I always though W Churchill said it.


----------



## ney001 (26 Jun 2008)

You're so ugly the tide wouldn't bring you out!


----------



## LDFerguson (26 Jun 2008)

Caveat said:


> Just going to post that!
> 
> I believe_ WC Fields_ said it when being chastised by an uptight lady at a society gathering.


 
I've heard this one attributed to various people, most commonly Winston Churchill.  Various reports of it have him talking to Lady Astor or Elizabeth Braddock.  I've also heard it attributed to WC Fields and even Ernest Hemmingway.  Who knows?


----------



## my2leftfeet (26 Jun 2008)

Quote:
Originally Posted by *DeeFox* http://www.askaboutmoney.com/showthread.php?p=656449#post656449 
_I'm drunk and you're ugly but I'll be sober in the morning._

Yes I believe it was Churchill ... it's one of my all time favourites.

Also like this Churchill one:
Nancy Astor: “Sir, if you were my husband, I would give you poison.”
Churchill: “If I were your husband I would take it.”


----------



## Caveat (26 Jun 2008)

A quick google seems to favour attributing the drunk/ugly one to churchill alright.


----------



## cole (26 Jun 2008)

Another Groucho Marx: I didn't come here to be insulted. Why where do you normally go.

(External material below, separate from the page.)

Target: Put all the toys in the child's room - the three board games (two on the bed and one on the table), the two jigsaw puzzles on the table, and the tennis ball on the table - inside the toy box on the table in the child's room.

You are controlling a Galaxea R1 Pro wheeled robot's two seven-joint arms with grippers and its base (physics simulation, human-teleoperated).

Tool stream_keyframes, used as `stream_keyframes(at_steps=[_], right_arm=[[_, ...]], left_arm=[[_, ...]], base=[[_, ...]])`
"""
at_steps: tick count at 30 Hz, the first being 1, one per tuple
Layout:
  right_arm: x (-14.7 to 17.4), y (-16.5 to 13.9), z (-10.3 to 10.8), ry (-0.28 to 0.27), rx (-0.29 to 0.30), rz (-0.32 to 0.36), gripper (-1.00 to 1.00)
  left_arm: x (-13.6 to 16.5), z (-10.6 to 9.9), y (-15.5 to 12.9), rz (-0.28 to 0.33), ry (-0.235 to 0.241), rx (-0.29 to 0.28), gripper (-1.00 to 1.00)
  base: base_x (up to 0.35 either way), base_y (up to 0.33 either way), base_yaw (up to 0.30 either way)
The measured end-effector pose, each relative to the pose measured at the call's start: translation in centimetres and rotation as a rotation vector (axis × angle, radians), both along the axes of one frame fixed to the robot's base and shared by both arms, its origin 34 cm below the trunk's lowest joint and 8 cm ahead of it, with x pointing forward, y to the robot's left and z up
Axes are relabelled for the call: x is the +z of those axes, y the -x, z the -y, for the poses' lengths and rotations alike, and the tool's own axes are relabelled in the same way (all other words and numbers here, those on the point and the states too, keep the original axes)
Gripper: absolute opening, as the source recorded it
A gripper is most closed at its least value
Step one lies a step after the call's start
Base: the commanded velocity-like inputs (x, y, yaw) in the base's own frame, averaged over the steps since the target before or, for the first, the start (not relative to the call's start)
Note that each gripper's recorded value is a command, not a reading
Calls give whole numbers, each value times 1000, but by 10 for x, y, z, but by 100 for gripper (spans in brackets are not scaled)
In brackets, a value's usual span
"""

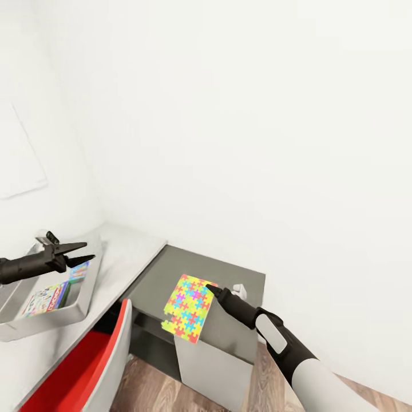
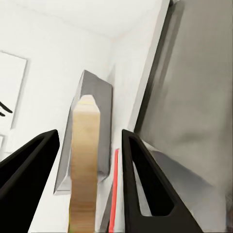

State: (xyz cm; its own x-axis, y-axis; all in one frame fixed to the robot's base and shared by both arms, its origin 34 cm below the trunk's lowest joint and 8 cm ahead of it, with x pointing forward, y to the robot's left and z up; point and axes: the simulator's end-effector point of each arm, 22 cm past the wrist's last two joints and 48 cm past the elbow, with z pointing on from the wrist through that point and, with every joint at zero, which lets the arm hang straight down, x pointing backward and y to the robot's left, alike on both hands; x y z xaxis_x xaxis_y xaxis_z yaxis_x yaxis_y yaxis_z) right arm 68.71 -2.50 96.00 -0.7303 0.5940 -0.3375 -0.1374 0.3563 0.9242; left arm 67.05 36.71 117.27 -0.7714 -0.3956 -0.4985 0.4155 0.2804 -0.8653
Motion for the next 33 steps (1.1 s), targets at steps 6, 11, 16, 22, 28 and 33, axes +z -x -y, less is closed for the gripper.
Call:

I've seen better legs hanging from a nest.


----------



## ney001 (26 Jun 2008)

For the men:   I've seen bigger things crawling out of cabbages!


----------



## ailbhe (26 Jun 2008)

From David Walliams
"it's your lucky night. I've decided to go ugly early"


----------



## S.L.F (26 Jun 2008)

One of the worst I ever heard was said to a girl with acne

"Hi pizza face".
..........................................................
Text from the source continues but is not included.